Selama berada di dapur restoran D'Amelie, William terus memperhatikan sekelilingnya. Menurutnya tidak ada yang spesial dari tempat tersebut. Ia keheranan kenapa Sang Pemilik sampai menolak untuk menjual restoran tersebut pada perusahaannya.

William tiba-tiba terisak. Matanya mulai terasa perih setelah ia memotong beberapa bonggol bawang putih.

Esmee yang sedang sibuk membuat kaldu, tertawa pelan mendengar suara isak William. "Kau pasti belum pernah bekerja di dapur sebelumnya?"

"Belum," jawab William singkat.

"Beberapa pekerjaku sebelumnya suka sekali bersiul ketika mereka sedang mengupas bawang. Mereka bilang, itu bisa mengurangi efek perih yang kau rasakan ketika mengupasnya," ujar Esmee.

"Kau pernah mencobanya?"

"Aku tidak pandai bersiul. Lagipula aku tidak perlu bersiul untuk mengurangi efeknya," jawab Esmee.

"Lalu, apa yang kau lakukan untuk mengurangi efeknya?" William kembali bertanya pada Esmee.

Esmee menoleh pada William dan tersenyum lebar. "Mempekerjakanmu."

William terdiam sejenak setelah mendengar jawaban singkat yang diberikan Esmee. Ia mengulum tawanya lalu tiba-tiba terbahak. "Aku suka jawaban yang kau berikan."

Esmee ikut tertawa dan kembali melanjutkan ucapannya. "Dengan begitu, aku tidak perlu mengupas bawang-bawang itu lagi."
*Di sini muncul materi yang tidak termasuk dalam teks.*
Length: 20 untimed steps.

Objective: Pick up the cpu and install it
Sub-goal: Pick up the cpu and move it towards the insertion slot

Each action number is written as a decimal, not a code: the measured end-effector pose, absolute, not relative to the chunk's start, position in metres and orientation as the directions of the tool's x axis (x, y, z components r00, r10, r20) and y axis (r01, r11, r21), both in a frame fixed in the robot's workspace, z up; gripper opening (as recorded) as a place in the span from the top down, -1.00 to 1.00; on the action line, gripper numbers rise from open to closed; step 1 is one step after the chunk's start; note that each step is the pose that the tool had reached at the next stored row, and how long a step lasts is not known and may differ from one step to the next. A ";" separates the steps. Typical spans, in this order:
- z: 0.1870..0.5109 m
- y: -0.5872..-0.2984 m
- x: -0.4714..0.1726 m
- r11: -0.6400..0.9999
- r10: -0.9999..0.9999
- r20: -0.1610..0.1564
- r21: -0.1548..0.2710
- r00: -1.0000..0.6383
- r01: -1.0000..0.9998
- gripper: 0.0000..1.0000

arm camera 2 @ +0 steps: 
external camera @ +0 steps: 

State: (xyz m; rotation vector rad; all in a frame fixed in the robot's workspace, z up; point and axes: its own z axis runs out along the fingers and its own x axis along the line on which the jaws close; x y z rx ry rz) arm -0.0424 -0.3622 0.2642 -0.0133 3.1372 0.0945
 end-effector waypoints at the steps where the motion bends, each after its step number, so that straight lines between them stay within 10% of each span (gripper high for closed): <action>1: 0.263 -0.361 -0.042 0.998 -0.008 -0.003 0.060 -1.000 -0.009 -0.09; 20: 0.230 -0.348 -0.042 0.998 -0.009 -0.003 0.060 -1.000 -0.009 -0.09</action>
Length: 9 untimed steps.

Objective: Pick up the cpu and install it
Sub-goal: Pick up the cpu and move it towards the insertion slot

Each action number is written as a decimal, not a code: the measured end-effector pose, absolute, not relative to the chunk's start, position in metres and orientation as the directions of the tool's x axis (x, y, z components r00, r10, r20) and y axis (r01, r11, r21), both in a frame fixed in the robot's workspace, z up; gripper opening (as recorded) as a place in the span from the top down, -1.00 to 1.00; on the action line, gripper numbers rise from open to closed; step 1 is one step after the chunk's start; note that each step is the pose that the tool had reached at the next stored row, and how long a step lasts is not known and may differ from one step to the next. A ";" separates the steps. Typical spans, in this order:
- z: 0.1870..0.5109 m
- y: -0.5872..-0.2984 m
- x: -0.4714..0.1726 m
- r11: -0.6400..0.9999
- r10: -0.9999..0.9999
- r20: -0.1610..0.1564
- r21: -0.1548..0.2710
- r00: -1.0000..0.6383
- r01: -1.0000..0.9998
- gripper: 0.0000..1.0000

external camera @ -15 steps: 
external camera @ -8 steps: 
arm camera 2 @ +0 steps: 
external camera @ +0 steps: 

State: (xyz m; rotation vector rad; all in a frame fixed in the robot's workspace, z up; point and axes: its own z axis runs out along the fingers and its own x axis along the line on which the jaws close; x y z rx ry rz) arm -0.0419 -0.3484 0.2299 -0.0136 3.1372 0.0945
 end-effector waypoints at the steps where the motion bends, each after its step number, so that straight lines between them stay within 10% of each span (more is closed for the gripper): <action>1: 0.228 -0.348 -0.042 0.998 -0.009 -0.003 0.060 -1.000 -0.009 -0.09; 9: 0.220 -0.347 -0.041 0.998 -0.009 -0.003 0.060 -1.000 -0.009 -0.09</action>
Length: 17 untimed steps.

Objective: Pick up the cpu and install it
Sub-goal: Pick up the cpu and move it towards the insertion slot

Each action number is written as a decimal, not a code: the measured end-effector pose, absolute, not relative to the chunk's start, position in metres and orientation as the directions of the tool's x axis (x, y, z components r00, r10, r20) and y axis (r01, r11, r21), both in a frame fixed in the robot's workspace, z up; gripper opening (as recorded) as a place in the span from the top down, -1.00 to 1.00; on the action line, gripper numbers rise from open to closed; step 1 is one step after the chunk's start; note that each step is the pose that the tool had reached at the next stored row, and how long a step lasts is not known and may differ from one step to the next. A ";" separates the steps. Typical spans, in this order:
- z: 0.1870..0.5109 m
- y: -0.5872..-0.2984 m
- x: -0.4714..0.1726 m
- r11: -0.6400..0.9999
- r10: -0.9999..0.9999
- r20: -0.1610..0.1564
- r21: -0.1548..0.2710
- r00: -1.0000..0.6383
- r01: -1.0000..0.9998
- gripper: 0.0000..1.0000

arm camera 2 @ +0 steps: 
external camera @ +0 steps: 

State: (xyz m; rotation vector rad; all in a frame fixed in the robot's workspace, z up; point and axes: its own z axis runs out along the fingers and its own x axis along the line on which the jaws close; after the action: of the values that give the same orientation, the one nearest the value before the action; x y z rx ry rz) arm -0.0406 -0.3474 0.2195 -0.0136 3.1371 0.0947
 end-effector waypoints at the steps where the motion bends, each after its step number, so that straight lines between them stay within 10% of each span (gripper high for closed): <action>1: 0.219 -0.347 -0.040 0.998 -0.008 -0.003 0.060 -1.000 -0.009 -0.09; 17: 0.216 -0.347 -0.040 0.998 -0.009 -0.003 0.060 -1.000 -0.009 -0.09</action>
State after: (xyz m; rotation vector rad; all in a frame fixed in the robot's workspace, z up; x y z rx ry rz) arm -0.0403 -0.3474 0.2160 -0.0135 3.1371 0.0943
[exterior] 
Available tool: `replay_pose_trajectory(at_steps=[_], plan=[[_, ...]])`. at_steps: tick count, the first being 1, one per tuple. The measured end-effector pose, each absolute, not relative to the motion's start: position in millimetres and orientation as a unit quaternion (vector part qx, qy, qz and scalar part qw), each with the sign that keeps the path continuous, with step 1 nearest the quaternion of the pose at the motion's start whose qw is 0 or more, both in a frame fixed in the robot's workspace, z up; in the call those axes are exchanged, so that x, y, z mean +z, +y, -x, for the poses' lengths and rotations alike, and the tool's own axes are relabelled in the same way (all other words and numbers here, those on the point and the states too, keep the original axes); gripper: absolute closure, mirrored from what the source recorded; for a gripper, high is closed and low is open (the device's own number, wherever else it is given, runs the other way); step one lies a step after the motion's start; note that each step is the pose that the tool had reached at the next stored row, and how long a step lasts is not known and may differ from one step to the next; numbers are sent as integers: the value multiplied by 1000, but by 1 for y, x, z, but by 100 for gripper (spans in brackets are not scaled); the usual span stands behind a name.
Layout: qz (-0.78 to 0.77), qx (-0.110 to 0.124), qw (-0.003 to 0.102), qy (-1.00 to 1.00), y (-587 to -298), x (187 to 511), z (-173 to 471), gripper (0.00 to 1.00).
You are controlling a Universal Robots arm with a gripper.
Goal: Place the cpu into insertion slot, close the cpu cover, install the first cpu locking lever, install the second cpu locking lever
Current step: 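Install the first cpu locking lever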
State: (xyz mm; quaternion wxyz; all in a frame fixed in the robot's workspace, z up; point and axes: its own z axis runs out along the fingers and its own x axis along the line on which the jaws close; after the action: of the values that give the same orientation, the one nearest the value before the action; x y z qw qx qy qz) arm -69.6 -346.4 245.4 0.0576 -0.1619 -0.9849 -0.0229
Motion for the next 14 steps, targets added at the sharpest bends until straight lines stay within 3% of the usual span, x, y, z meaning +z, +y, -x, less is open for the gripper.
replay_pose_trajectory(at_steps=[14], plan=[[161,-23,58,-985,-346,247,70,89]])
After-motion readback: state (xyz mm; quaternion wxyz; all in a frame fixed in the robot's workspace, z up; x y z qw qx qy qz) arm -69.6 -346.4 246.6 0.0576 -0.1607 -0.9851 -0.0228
"Selera humormu lumayan juga," ujar William. Ia masih mengulum tawanya sambil terus mengupas bawang.

"Aku anggap itu sebagai pujian. Marie selalu mengatakan selera humorku buruk," sahut Esmee.

"Marie pasti belum mendengar leluconmu barusan," timpal William.

William dan Esmee kemudian sama-sama tersenyum sambil melanjutkan pekerjaan mereka masing-masing. William mendengus pelan sambil menatap ke arah Esmee.

"Ouch!" pekik William.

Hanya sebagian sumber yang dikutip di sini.